An implementation using the Aho Corasick algorithm ( https://pypi.python.org/pypi/pyahocorasick/ ), which uses a single pass through the string:

import ahocorasick
import numpy as np

def check_strings(search_list, input):
    A = ahocorasick.Automaton()
    for idx, s in enumerate(search_list):
        A.add_word(s, (idx, s))
    A.make_automaton()

    index_list = []
    for item in A.iter(input):
        index_list.append(item[1][0])

    output_list = np.array([0] * len(search_list))
    output_list[index_list] = 1
    return output_list.tolist()

search_strings = ["hello", "world", "goodbye"]
test_string = "hello world"
print(check_strings(search_strings, test_string))

Answer 3

I post it just for comparison. My comparing code:

#!/usr/bin/env python3
def gettext():
    from os import scandir
    l = []
    for file in scandir('.'):
        if file.name.endswith('.txt'):
            l.append(open(file.name).read())
    return ' '.join(l)

def getsearchterms():
    return list(set(open('searchterms').read().split(';')))

def rob(search_string, input_string):
    import re
    return [any(l)
            for l in
            zip(*re.findall('|'.join('('+i+')' for i in search_string),
                            input_string))]

def blotosmetek(search_strings, input_string):
    import re
    regexp = re.compile('|'.join([re.escape(x) for x in search_strings]))
    found = set(regexp.findall(input_string))
    return [x in found for x in search_strings]
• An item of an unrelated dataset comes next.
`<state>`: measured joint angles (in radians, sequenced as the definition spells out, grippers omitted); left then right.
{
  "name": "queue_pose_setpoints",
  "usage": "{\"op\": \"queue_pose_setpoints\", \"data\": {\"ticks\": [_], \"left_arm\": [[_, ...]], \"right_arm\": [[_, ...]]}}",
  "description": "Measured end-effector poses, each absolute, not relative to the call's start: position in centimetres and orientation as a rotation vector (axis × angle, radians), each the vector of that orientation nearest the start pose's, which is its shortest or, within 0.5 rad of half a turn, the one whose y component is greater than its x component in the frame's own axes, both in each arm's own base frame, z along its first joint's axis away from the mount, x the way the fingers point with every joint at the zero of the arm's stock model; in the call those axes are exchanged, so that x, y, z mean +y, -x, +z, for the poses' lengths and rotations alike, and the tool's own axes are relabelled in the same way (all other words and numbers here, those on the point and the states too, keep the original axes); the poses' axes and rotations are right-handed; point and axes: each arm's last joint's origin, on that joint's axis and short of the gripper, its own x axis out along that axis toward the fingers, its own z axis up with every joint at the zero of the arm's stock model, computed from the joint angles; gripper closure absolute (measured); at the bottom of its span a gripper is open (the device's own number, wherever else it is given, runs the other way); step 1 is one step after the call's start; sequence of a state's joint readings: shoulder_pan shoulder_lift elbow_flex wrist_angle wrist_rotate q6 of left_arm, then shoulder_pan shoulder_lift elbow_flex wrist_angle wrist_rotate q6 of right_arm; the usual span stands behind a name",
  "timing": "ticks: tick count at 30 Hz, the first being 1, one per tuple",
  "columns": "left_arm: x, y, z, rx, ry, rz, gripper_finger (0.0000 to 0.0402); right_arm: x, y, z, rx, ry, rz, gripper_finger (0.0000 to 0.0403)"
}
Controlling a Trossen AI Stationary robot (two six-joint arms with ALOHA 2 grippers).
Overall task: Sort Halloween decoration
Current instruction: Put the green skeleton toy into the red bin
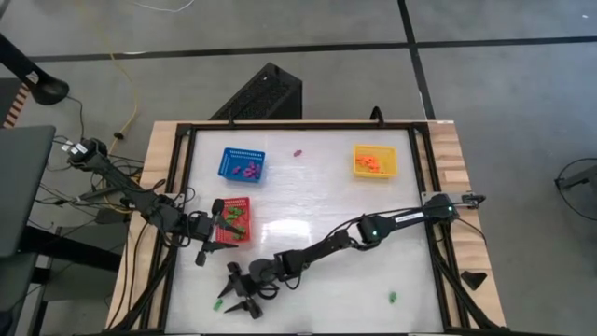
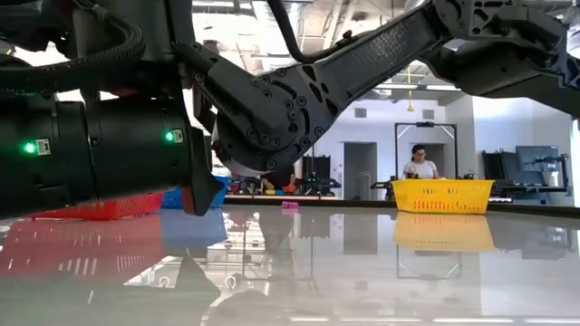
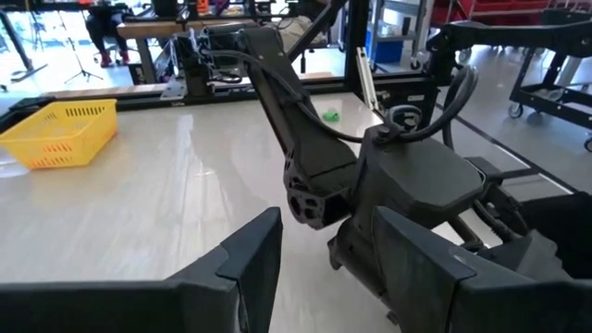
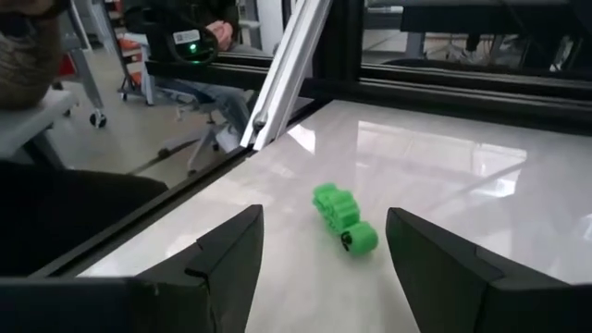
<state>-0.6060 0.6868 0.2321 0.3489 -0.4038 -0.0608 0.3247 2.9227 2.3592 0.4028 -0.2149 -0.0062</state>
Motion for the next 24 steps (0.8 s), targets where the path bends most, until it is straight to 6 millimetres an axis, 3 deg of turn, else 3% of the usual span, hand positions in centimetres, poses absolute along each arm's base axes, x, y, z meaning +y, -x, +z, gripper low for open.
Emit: {"op": "queue_pose_setpoints", "data": {"ticks": [8,12,19,24], "left_arm": [[-8.0,-13.5,20.7,0.104,0.042,-0.205,0.0242],[-9.1,-13.2,22.0,0.26,0.189,-0.339,0.0243],[-13.7,-12.1,24.2,0.576,0.255,-0.373,0.029],[-18.2,-11.1,21.5,0.761,0.28,-0.439,0.0343]], "right_arm": [[20.0,-57.8,6.4,0.183,-0.004,0.533,0.0145],[19.9,-57.9,6.5,0.152,-0.016,0.526,0.0145],[19.8,-57.9,6.7,0.123,-0.026,0.524,0.0145],[19.9,-57.9,6.7,0.121,-0.025,0.526,0.0145]]}}
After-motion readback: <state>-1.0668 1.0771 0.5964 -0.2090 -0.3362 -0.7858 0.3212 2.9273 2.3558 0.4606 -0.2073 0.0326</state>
def ahocorasick(search_list, input):
    import ahocorasick
    import numpy as np
    A = ahocorasick.Automaton()
    for idx, s in enumerate(search_list):
        A.add_word(s, (idx, s))
    A.make_automaton()

    index_list = []
    for item in A.iter(input):
        index_list.append(item[1][0])

    output_list = np.array([0] * len(search_list))
    output_list[index_list] = 1
    return output_list.tolist()

def naive(search_list, text):
    return [s in text for s in search_list]

def test(fn, args):
    start = datetime.now()
    ret = fn(*args)
    end = datetime.now()
    return (end-start).total_seconds()

if __name__ == '__main__':
    from datetime import datetime
    text = gettext()
    print("Got text, total of", len(text), "characters")
    search_strings = getsearchterms()
    print("Got search terms, total of", len(search_strings), "words")
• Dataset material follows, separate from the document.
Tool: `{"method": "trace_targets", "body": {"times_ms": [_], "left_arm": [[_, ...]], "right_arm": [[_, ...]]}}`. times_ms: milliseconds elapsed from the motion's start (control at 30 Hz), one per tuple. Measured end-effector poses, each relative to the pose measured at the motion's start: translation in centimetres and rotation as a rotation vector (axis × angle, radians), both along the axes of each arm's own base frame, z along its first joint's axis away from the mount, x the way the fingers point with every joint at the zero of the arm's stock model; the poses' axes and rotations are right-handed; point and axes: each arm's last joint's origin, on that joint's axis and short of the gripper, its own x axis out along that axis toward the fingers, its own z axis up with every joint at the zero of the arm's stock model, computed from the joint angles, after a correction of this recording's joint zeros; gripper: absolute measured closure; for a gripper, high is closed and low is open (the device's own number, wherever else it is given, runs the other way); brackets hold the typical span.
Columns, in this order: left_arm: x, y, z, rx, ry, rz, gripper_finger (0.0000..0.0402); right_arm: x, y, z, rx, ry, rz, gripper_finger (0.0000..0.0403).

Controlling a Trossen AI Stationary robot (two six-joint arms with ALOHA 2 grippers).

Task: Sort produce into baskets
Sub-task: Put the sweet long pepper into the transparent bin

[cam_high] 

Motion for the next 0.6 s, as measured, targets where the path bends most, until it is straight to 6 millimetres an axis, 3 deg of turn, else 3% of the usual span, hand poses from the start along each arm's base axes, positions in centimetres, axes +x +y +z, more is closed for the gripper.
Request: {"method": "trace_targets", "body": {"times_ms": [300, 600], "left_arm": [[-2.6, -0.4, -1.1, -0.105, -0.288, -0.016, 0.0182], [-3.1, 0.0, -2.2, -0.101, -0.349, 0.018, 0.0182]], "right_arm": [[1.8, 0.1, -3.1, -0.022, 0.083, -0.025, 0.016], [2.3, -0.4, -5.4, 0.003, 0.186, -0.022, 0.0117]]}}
    fns = [ahocorasick, blotosmetek, naive, rob]
    for fn in fns:
        r = test(fn, [search_strings, text])
        print(fn.__name__, r*1000, "ms")

I used different words that appear in Leviathan as search terms and concatenated 25 most downloaded books from Project Gutenberg as search string. Results are as follows:

Got text, total of 18252025 characters
Got search terms, total of 12824 words
ahocorasick 3824.111 milliseconds
Błotosmętek 360565.542 milliseconds
naive 73765.67 ms

Robs version runs already for about an hour and still doesn't finish. Maybe it's broken, maybe it's simply painfully slow.

Answer 4

My version using regular expressions:

def check_strings(search_strings, input_string):
    regexp = re.compile('|'.join([re.escape(x) for x in search_strings]))
    found = set(regexp.findall(input_string))
    return [x in found for x in search_strings]

On the test data provided by original poster it is by an order of magnitude slower than Rob's pretty solution, but I'm going to do some benchmarking on a bigger sample.